Related Article: Bring Your Requirements Practices out of the 80s
Here’s a brief look at the similarities and differences between wireframes, mockups, and prototypes, and four mistakes to avoid when using them on your project.
Streamlining your design process
One of the best things teams can do early in a project is to level-set about what documents will be used, and what type of information each is meant to convey, so that stakeholders, designers, and developers share the same expectation about when they’ll review the structure and function of a website or application.
Let’s start with wireframes. They’re like the blueprint of a building. Although high-fidelity wireframes are used, most tend to be low- to medium-fidelity schematics that help you understand the layout and arrangement of all the things that must fit into the space. They’re quick to produce and share, and help teams focus on big picture basics versus detailed design elements. But a blueprint is not a house. As a static image, a wireframe won’t let you see how the thing you’re designing would fare when used by a human.
Mockups are a little harder to define because they often mean different things to different people. I’ve seen the term used for something that resembled a lo-fi wireframe, but also used for something much higher fidelity that resembled the final product.
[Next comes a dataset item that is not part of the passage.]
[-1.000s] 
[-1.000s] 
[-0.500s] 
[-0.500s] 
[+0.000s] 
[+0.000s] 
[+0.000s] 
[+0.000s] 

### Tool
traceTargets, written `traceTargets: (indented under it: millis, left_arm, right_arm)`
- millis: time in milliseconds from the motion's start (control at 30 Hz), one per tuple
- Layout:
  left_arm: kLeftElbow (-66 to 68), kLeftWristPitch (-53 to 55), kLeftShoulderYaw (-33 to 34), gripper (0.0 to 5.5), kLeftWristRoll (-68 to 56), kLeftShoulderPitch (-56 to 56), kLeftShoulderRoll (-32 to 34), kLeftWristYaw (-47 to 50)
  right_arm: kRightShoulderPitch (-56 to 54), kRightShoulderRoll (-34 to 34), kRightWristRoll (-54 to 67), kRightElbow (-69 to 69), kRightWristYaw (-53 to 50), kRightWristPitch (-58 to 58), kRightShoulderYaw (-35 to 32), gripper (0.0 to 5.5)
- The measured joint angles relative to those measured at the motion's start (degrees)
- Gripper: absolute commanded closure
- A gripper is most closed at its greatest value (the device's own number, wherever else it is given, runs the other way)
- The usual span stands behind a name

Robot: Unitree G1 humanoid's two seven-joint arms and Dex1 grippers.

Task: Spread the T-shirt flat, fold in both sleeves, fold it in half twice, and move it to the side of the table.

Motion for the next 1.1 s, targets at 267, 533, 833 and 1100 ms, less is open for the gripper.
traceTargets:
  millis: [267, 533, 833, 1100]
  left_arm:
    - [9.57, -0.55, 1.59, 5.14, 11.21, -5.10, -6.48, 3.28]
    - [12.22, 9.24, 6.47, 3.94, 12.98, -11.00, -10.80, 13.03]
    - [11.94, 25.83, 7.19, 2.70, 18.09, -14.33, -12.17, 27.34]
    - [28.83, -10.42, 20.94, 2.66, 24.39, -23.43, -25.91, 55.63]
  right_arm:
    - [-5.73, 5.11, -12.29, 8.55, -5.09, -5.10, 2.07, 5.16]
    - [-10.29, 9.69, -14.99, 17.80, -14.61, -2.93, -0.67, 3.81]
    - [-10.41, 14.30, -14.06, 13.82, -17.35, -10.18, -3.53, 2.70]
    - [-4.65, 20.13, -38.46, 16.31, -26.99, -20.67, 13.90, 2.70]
That said, the term is most often used for something that takes wireframes a step further, possibly adding color, type choices, images, and even functionality.
That’s where prototypes come in. They’re a powerful medium for testing perspectives and interactions–all the things that make the product really work. Since they’re meant as a testing device, having some detail makes sense to give users context.
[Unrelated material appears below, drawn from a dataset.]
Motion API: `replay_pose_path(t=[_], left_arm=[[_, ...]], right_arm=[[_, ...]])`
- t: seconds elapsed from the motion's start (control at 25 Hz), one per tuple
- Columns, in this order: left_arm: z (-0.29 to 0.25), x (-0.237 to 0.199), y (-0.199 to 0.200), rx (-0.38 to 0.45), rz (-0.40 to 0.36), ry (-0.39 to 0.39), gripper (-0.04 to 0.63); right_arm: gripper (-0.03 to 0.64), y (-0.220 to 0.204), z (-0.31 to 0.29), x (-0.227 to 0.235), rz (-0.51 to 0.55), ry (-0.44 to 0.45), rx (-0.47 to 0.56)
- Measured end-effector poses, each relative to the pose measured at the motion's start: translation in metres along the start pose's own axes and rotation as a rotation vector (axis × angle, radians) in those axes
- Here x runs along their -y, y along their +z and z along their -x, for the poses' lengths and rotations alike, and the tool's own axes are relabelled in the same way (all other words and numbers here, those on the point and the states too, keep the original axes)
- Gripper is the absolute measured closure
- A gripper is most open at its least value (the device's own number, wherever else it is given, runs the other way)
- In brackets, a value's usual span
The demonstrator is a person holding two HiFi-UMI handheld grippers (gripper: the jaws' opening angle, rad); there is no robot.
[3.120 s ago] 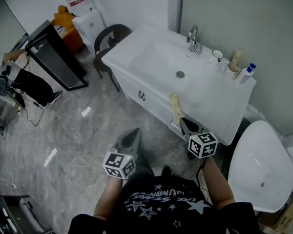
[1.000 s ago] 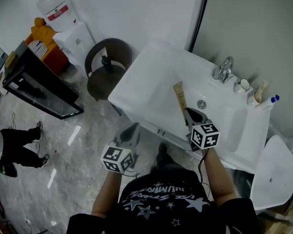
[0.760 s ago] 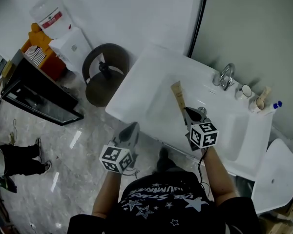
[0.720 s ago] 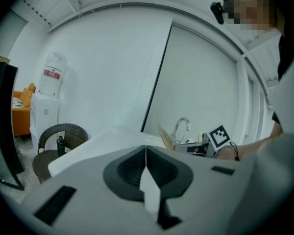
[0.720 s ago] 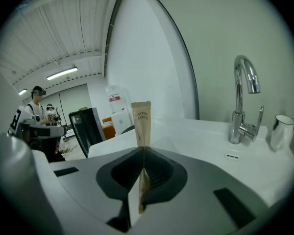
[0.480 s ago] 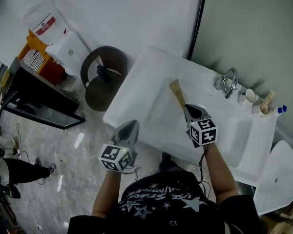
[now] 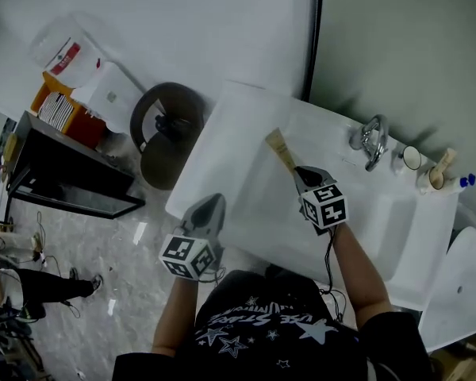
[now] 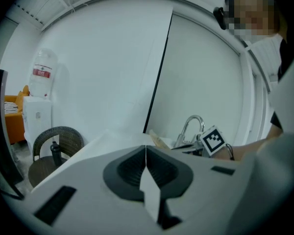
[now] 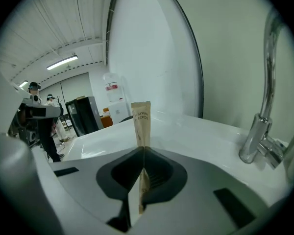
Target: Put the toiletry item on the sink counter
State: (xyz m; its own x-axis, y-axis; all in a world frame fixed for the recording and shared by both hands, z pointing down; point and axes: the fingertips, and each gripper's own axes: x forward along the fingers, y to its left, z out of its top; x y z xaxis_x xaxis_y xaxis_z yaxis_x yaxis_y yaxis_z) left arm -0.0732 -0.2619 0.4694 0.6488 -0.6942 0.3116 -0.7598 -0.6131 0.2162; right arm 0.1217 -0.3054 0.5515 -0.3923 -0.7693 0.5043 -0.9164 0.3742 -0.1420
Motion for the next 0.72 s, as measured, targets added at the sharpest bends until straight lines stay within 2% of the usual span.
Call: replay_pose_path(t=[0.12,0.32,0.48,0.72], left_arm=[[-0.004,-0.005,0.001,-0.012,-0.006,0.0,0.575],[-0.019,-0.02,0.006,-0.026,-0.001,-0.021,0.575],[-0.038,-0.035,0.009,-0.047,-0.017,-0.073,0.575],[-0.064,-0.06,0.022,-0.077,-0.037,-0.167,0.575]], right_arm=[[0.598,0.003,-0.008,0.002,0.024,0.01,-0.024],[0.598,0.007,-0.02,0.009,0.048,-0.033,-0.053],[0.598,0.006,-0.03,0.012,0.106,-0.087,-0.101],[0.598,0.018,-0.054,0.015,0.127,-0.142,-0.15]])
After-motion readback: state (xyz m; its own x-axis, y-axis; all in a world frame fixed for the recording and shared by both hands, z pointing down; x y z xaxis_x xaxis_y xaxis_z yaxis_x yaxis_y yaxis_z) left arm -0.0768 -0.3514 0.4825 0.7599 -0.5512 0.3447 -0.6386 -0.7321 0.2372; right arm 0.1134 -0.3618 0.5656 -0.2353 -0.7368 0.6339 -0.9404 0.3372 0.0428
Agreeing on how these tools are used in the design process helps us dismantle our first mistake:
Mistake #1: Treating them exclusively as a design tool
It’s a mistake to think that wireframes, mockups, and prototypes, should only document the contributions of someone whose title includes the term “designer.” Hold on, though. Before you get your pitchforks and torches, let’s be clear about what we’re saying. Text-based BRDs still have their place. And maybe that place is a bit closer to the design than it’s been in the past.
The most innovative companies in the world understand that design is a verb, not a noun. It’s not about creating design documents. It’s about designing a process that’s participatory and collaborative.
Couldn’t you say that a business analyst who is eliciting requirements is starting the design process? How about a developer who’s thinking about the script for a page load indicator? Neither fits neatly into traditional concepts of design, but they’re each crucial to the end result.
When designs miss their mark, it’s not necessarily because you have bad designers or business analysts on the team, or that your user stories were poorly written. It’s more likely that there was a communication breakdown somewhere in the line. Finding ways to integrate documentation is a way of approaching the human-centered design process so that it benefits not only the end user but also your project team.
Think about the value of facilitating collaboration and communication by allowing teams to view comments, annotations, and requirements in the same screen as the designs. It’s social and synchronous and eliminates a lot of the errors of passing documents back and forth and hoping details don’t slip through the cracks or get misinterpreted by other team members.
Mistake #2: Believing You Have To Give Up Speed Or Detail
As the old project management joke goes, when creating a project, clients can choose to have it done fast, good, or cheap. But they only get to pick two. The notion being that to get a project done fast you’d have to give up detail and accuracy. On the flip side, nailing down the details would take a long time and come at a pretty hefty cost.
The mistake in this scenario is overlooking the flexibility teams have in how much detail they’ll provide in each deliverable and at each stage of the design process. It also ignores the relatively new tools now available. Wireframes, mockups, and prototypes can work to help quickly define the layout and function of the application. The impact that these visual and interactive tools have on speed and detail can’t be overstated.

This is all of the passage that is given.